__Exercise goal__. Under this line is a listing; return exactly the lines starting at the one with "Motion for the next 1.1" and running down to the one with "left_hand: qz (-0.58", and leave out its pictures.

__Data to examine__.
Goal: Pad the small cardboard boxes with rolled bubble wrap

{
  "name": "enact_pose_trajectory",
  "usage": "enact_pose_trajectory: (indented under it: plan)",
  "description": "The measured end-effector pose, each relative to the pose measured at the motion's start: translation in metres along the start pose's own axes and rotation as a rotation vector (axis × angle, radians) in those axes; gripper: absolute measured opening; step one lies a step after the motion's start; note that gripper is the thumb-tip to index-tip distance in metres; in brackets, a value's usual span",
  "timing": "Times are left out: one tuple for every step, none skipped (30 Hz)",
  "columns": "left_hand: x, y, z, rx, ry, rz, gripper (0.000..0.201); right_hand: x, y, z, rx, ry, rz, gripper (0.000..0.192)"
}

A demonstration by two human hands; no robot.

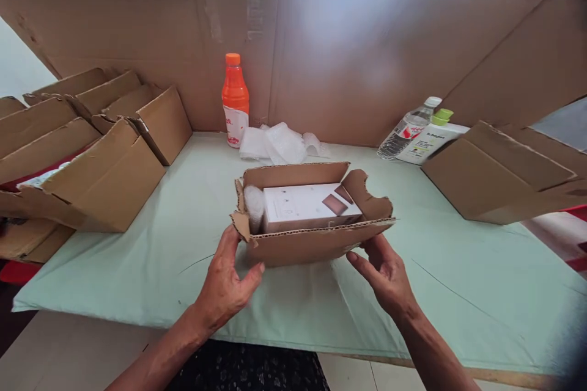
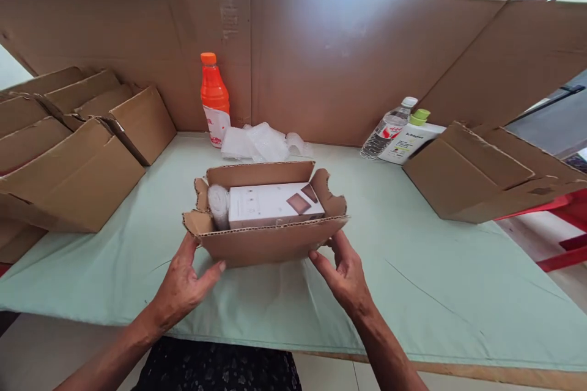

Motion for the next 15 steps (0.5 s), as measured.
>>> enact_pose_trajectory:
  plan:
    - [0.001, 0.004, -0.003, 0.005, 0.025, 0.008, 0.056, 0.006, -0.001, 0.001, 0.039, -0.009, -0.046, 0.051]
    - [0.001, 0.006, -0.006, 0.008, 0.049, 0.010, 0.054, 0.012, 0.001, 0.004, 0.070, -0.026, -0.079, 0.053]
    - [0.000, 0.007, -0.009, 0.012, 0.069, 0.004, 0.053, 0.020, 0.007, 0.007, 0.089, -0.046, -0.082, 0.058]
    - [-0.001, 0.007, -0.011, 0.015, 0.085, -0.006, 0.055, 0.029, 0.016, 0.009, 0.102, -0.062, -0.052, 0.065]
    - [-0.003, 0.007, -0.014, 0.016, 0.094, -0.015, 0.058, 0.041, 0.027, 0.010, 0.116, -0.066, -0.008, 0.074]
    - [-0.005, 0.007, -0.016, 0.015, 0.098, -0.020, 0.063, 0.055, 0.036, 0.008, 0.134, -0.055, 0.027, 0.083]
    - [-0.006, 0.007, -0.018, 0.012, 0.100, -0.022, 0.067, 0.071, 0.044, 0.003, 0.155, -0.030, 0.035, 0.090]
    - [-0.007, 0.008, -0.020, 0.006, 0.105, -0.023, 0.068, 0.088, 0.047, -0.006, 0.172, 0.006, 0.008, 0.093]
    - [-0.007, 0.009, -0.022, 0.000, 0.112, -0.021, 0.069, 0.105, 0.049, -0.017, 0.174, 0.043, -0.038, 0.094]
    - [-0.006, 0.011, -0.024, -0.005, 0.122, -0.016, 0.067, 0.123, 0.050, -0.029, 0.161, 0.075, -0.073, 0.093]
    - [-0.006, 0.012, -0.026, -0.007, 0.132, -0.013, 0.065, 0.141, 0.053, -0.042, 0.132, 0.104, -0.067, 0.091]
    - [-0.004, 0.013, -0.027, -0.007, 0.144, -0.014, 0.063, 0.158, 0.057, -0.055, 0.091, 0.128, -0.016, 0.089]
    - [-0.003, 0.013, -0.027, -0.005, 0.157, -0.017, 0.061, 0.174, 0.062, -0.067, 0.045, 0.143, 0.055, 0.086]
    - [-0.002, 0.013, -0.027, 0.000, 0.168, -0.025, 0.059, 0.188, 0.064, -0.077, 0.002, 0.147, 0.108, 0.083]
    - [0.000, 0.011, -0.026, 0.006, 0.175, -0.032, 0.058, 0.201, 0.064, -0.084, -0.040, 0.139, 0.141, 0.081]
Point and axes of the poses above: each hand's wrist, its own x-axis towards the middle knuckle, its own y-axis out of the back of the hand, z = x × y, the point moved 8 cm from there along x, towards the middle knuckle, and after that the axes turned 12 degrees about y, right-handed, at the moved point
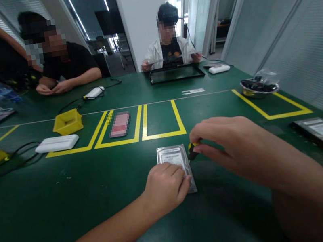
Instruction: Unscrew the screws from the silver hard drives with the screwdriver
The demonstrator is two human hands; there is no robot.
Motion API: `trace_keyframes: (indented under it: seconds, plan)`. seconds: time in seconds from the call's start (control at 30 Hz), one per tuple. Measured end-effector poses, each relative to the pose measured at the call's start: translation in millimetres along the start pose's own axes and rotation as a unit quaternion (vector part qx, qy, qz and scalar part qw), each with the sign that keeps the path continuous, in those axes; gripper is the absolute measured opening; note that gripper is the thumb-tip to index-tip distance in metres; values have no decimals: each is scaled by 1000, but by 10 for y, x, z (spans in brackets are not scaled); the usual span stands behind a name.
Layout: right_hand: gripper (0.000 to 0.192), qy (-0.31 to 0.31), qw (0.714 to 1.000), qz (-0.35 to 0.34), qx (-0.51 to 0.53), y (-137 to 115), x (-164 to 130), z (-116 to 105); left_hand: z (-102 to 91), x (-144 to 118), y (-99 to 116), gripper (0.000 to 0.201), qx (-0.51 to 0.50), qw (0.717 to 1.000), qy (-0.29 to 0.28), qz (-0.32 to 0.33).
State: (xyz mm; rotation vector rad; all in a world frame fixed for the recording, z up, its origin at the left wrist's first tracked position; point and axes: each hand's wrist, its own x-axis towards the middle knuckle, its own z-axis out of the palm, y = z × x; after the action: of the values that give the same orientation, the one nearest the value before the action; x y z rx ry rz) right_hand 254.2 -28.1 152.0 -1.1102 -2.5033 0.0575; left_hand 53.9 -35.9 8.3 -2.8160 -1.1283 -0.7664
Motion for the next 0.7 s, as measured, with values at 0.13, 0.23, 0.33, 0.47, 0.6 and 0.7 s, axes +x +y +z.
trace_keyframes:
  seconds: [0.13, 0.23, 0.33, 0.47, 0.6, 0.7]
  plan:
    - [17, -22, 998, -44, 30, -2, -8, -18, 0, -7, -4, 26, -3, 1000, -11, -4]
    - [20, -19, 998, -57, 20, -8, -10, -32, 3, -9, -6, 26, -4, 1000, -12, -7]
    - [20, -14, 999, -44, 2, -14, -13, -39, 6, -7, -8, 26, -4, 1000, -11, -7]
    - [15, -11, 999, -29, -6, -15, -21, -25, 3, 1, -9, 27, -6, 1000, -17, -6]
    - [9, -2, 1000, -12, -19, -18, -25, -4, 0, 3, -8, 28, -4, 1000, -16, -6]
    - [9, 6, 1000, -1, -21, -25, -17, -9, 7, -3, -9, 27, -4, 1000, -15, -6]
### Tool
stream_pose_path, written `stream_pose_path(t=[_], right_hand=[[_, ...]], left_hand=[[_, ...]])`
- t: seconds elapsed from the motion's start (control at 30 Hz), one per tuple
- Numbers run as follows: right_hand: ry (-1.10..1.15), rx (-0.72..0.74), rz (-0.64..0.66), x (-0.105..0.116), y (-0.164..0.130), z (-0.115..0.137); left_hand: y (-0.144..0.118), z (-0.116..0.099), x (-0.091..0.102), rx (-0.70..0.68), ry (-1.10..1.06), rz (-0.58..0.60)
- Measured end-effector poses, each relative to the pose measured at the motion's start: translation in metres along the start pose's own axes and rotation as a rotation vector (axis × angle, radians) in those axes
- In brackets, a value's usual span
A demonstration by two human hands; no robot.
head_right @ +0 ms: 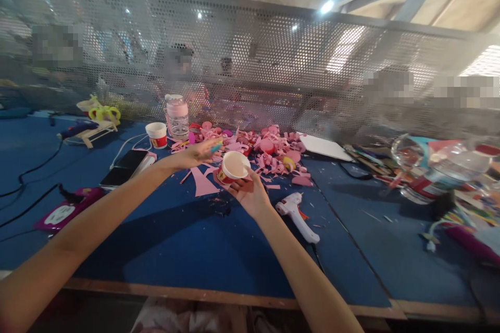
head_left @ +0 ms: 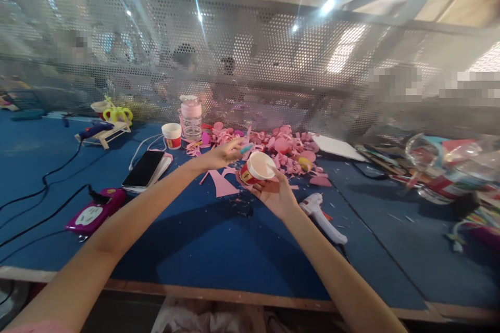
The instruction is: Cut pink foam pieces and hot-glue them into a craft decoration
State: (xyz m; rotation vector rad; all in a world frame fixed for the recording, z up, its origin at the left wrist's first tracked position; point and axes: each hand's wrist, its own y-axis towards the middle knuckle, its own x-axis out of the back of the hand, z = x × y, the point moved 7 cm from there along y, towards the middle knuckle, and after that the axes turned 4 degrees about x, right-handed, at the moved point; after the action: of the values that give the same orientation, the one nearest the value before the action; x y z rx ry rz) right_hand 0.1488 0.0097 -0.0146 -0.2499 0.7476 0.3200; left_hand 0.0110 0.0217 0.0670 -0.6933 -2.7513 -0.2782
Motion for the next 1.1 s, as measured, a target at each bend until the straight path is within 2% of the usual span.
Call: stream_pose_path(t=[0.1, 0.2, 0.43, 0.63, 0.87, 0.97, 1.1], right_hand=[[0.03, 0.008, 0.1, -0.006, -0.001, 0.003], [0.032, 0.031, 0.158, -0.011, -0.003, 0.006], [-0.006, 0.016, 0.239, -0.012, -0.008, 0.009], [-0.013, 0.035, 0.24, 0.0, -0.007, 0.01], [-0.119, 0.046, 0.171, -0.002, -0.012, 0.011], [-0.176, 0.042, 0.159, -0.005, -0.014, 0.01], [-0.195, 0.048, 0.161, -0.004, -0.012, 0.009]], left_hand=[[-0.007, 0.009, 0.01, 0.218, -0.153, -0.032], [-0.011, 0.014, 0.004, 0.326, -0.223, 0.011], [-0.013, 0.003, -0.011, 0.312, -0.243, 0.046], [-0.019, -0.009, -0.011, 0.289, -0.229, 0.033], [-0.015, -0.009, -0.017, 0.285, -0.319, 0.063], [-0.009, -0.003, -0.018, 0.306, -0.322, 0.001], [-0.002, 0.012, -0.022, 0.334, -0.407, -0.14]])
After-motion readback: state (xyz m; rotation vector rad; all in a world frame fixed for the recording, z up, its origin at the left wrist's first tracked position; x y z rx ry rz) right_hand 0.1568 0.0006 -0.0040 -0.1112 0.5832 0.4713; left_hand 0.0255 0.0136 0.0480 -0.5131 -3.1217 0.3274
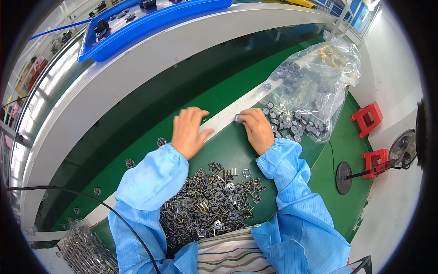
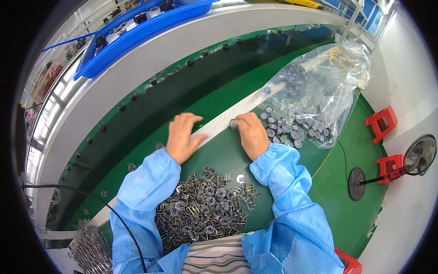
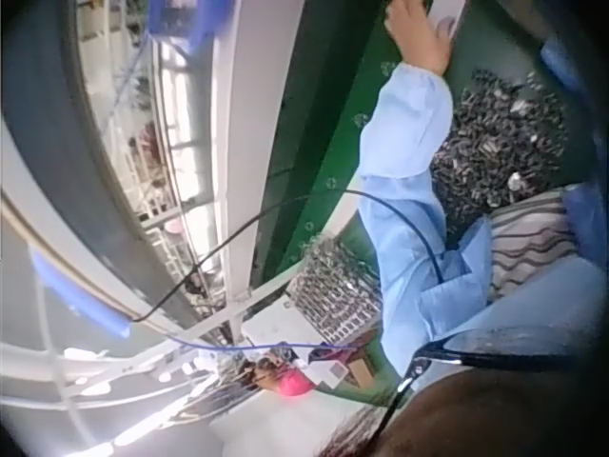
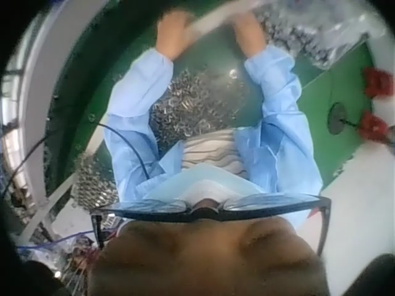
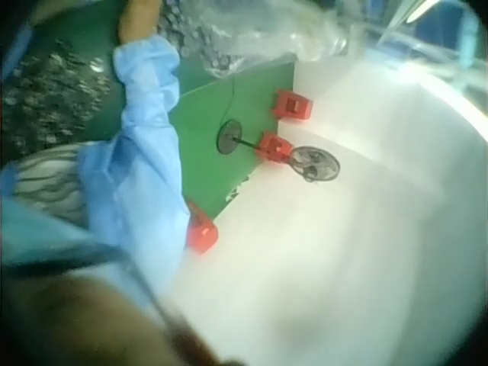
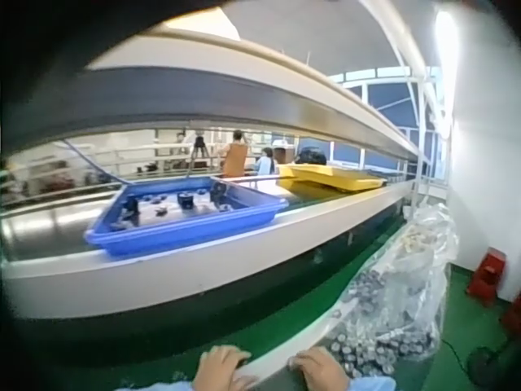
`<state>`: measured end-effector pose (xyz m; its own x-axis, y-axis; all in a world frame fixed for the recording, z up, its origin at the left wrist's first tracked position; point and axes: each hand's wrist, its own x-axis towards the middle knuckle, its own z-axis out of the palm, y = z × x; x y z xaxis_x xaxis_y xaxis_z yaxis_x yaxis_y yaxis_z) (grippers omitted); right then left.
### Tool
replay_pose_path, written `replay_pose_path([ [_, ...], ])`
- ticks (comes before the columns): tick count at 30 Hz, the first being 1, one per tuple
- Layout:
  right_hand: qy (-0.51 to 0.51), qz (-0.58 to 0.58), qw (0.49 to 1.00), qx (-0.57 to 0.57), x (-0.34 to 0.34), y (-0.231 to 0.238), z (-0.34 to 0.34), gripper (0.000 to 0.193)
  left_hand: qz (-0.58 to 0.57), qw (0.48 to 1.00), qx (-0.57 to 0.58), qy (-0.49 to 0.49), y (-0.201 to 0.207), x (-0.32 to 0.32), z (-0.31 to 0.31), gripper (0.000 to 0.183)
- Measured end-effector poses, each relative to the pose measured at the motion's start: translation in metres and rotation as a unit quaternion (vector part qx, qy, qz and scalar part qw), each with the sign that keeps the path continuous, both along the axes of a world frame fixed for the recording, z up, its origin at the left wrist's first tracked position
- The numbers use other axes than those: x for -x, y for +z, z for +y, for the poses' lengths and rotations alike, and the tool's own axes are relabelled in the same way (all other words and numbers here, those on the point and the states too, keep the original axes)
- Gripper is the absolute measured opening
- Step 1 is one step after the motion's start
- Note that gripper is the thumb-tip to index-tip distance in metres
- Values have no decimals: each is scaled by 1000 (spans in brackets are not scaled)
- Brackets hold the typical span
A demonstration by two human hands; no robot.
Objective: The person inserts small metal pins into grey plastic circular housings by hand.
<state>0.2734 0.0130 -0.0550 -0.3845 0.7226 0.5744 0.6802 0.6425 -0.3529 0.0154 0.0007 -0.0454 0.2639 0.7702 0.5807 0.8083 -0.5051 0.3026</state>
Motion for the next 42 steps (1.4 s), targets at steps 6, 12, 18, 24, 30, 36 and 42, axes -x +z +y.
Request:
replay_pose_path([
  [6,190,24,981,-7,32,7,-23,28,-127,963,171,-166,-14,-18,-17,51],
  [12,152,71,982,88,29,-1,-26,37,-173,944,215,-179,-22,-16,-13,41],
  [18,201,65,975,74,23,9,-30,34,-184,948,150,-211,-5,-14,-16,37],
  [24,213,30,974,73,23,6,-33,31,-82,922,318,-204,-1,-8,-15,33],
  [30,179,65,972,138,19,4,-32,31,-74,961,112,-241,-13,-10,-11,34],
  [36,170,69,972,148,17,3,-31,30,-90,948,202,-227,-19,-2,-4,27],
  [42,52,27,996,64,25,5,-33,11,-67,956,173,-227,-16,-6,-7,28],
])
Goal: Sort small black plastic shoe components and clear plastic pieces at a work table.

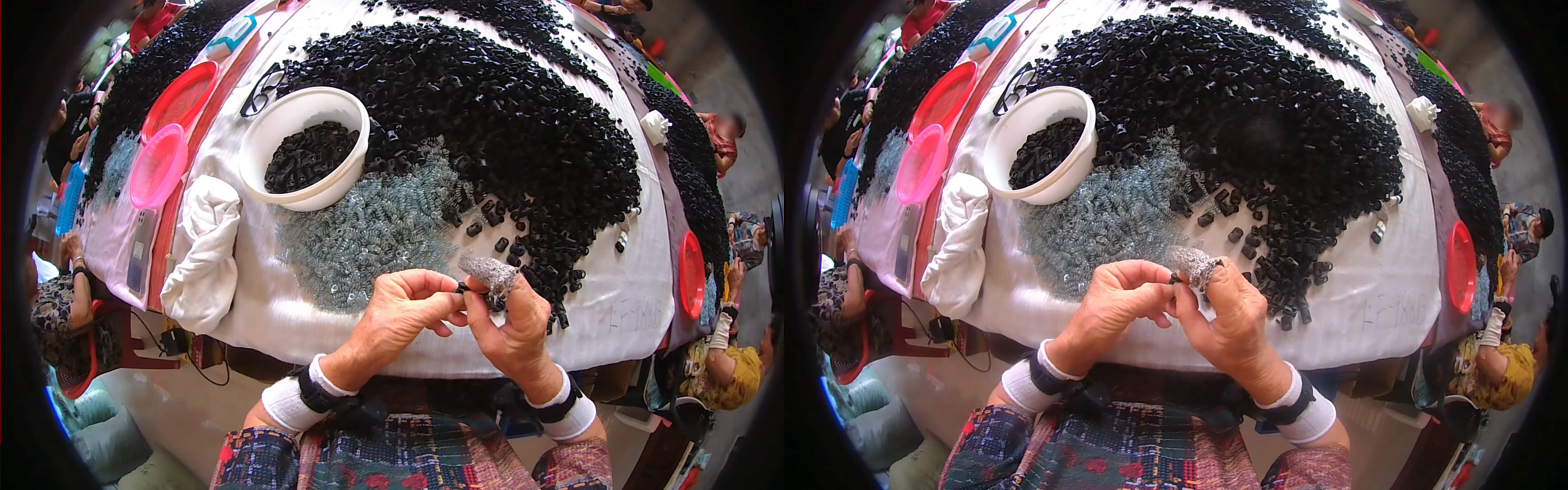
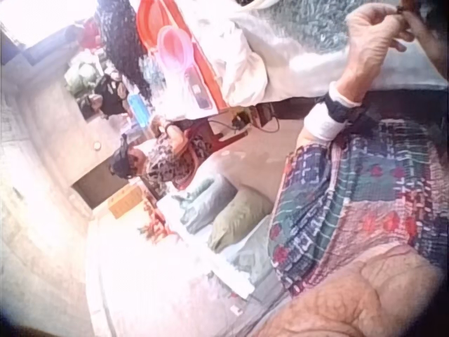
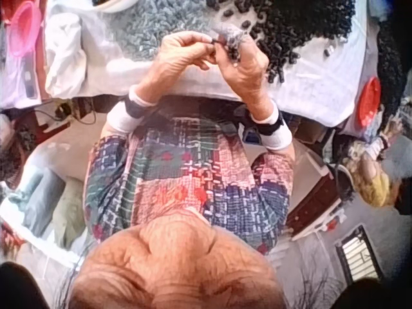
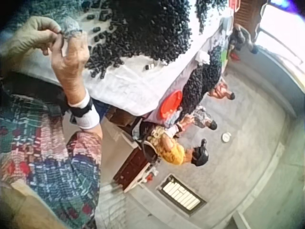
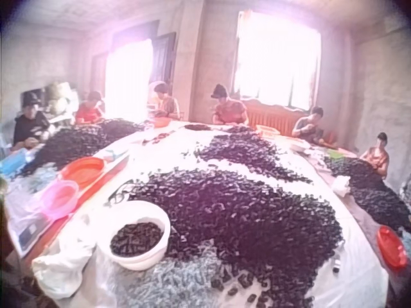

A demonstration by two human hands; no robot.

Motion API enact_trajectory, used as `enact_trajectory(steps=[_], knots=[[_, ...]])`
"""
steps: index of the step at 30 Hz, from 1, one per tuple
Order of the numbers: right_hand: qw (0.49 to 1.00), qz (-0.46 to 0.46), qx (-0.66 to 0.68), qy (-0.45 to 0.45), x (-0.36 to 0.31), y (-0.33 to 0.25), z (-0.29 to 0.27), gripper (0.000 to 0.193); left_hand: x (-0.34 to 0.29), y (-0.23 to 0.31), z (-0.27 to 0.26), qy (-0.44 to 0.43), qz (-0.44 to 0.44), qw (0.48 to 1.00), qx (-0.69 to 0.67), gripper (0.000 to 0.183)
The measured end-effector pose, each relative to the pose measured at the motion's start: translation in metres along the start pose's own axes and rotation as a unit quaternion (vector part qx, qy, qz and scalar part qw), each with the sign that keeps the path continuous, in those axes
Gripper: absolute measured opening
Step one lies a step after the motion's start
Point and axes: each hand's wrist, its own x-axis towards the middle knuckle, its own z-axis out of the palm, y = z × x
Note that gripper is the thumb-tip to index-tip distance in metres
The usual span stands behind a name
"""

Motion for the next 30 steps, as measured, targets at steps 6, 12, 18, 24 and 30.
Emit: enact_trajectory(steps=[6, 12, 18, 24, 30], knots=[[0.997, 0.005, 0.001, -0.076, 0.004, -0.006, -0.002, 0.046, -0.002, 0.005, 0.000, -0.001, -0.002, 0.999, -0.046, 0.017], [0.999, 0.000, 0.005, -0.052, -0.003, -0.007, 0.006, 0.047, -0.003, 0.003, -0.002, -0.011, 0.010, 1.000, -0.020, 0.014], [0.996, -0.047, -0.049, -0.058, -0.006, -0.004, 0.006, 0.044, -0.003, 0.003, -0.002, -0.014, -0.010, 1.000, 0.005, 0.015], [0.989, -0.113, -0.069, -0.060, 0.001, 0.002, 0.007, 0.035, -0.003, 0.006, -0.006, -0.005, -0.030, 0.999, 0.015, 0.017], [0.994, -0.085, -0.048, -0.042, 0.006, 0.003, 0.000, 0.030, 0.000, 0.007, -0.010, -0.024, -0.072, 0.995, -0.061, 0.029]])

__Output for this exercise__.
Motion for the next 1.1 s, as measured, a target at each bend until the straight path is within 2% of the usual span.
Call: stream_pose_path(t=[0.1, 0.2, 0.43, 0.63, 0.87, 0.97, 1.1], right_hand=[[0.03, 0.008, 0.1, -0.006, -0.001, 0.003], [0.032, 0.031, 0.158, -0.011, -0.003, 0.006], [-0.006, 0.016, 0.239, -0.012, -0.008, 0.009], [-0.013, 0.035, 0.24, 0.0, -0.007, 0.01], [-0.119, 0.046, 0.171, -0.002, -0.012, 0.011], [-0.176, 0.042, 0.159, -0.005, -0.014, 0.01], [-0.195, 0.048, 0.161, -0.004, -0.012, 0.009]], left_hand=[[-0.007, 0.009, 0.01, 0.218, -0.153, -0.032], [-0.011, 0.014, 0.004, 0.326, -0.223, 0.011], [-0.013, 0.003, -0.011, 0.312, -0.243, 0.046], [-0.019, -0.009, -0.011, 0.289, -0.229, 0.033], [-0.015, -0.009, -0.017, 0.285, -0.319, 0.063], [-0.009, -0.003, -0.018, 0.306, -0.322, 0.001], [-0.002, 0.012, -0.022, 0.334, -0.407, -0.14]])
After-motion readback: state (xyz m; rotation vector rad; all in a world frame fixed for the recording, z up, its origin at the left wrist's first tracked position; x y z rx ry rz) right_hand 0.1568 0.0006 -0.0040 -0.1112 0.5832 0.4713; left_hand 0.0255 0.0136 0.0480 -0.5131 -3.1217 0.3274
`<state>`: measured end-effector pose (xyz m; its own x-axis, y-axis; all in a world frame fixed for the recording, z up, its origin at the left wrist's first tracked position; point and axes: each hand's wrist, its own x-axis towards the middle knuckle, its own z-axis out of the palm, y = z × x; x y z xaxis_x xaxis_y xaxis_z yaxis_x yaxis_y yaxis_z) (grippers omitted); right then left.
### Tool
replay_pose_path, written `replay_pose_path([ [_, ...], ])`
- ticks (comes before the columns): tick count at 30 Hz, the first being 1, one per tuple
- Layout:
  right_hand: qy (-0.51 to 0.51), qz (-0.58 to 0.58), qw (0.49 to 1.00), qx (-0.57 to 0.57), x (-0.34 to 0.34), y (-0.231 to 0.238), z (-0.34 to 0.34), gripper (0.000 to 0.193)
  left_hand: qz (-0.58 to 0.57), qw (0.48 to 1.00), qx (-0.57 to 0.58), qy (-0.49 to 0.49), y (-0.201 to 0.207), x (-0.32 to 0.32), z (-0.31 to 0.31), gripper (0.000 to 0.183)

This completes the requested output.